→ WHAT THIS TASK INVOLVES: Using the word "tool" as the filter, copy each matching line from the records.

→ DATA TO EXAMINE:
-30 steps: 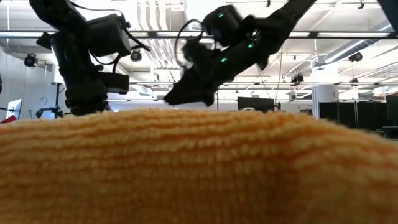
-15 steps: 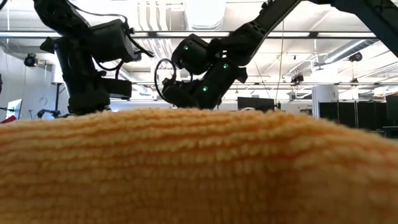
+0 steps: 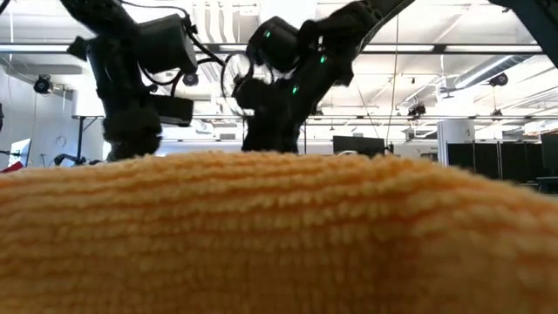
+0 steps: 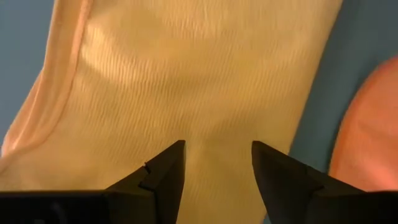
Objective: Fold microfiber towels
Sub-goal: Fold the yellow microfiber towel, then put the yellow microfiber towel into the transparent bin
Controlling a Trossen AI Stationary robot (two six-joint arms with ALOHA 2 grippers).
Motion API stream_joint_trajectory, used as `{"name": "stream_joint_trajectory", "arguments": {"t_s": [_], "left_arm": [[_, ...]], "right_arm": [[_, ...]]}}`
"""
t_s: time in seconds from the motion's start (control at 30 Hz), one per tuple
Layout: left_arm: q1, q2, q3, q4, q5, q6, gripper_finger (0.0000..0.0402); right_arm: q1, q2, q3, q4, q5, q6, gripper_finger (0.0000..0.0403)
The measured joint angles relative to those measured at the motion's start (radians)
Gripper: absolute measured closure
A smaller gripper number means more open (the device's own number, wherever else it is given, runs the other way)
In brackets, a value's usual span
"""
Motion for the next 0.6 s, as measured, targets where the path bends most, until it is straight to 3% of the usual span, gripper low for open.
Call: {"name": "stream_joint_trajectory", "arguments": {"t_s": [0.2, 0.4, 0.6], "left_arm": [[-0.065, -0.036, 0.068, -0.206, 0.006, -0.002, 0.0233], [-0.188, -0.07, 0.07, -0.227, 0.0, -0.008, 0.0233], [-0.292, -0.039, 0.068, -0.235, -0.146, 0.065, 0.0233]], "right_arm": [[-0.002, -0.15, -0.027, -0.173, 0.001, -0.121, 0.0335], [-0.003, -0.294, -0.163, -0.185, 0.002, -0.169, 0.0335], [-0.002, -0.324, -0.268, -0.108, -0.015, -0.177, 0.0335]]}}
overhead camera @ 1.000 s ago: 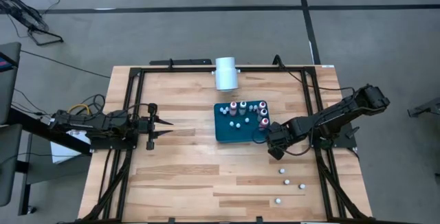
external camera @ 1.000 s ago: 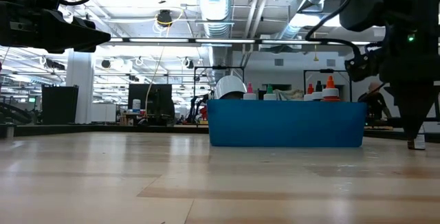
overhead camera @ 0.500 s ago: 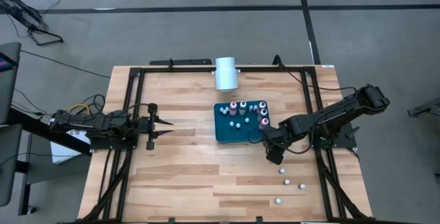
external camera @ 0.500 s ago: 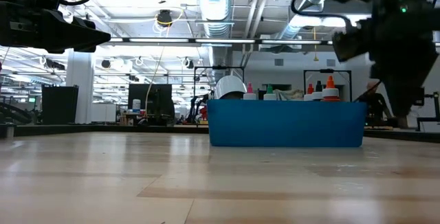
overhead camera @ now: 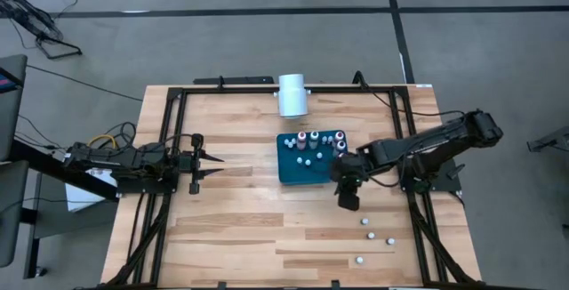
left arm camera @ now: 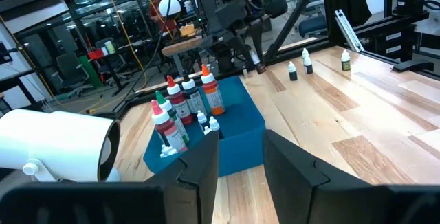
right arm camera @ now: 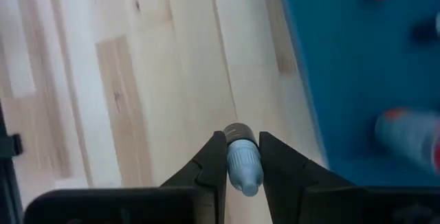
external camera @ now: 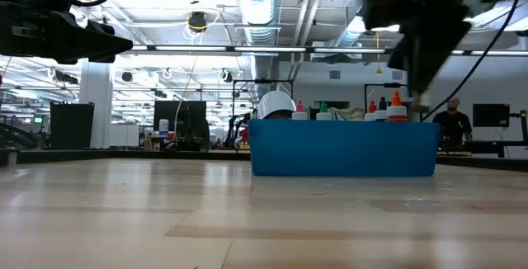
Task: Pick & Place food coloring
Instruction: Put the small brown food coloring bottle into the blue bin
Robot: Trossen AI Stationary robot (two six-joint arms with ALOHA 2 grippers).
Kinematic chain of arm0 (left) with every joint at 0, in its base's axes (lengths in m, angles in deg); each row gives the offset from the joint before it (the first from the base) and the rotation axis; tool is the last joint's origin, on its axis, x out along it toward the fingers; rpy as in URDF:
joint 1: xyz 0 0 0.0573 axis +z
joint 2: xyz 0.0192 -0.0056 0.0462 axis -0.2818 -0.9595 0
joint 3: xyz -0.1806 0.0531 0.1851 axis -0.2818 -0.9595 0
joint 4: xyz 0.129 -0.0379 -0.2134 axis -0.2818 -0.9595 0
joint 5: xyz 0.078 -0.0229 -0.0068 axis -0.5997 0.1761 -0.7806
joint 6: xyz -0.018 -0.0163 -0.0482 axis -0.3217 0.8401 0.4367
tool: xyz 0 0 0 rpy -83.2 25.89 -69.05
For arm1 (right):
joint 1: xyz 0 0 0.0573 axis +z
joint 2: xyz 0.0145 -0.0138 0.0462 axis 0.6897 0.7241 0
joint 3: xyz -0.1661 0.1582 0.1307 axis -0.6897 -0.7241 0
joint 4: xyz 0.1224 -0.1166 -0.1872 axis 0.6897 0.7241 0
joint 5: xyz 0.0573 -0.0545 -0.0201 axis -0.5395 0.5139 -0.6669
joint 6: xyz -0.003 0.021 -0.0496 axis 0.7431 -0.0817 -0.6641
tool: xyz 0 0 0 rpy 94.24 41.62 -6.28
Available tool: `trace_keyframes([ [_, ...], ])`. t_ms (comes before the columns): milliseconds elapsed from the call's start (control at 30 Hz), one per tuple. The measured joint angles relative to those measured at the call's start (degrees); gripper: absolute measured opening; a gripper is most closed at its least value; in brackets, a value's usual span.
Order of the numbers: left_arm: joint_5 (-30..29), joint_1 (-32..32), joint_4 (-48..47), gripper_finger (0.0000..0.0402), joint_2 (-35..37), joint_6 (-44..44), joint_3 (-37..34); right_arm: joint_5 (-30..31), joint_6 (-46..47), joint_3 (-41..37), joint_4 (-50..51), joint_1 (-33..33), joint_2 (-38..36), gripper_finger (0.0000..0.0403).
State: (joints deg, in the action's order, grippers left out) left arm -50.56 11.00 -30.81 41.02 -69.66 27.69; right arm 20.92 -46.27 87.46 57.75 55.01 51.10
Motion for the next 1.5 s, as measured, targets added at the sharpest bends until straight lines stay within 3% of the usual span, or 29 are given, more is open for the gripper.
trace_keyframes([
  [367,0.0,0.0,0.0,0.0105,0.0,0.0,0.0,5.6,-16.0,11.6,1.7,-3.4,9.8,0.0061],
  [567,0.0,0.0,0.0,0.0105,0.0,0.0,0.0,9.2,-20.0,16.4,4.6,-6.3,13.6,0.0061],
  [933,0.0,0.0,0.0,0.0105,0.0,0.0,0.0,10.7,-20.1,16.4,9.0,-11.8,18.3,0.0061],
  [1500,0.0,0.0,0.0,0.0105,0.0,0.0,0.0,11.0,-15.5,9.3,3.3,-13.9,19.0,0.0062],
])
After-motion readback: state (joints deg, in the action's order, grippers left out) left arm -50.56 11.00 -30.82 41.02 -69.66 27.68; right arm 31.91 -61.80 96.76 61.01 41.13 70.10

→ SOLUTION BELOW:
Kinematic chain of arm0 (left) with every joint at 0, in its base's axes (lengths in m, angles in deg); each row gives the offset from the joint before it (the first from the base) and the rotation axis; tool is the last joint's origin, on its axis, x out along it toward the fingers; rpy as in URDF:
tool: xyz 0 0 0 rpy -83.2 25.89 -69.05
tool: xyz 0 0 0 rpy 94.24 41.62 -6.28
Available tool: `trace_keyframes([ [_, ...], ])`. t_ms (comes before the columns): milliseconds elapsed from the call's start (control at 30 Hz), one per tuple. The measured joint angles relative to those measured at the call's start (degrees); gripper: absolute measured opening; a gripper is most closed at its least value; in brackets, a value's usual span.

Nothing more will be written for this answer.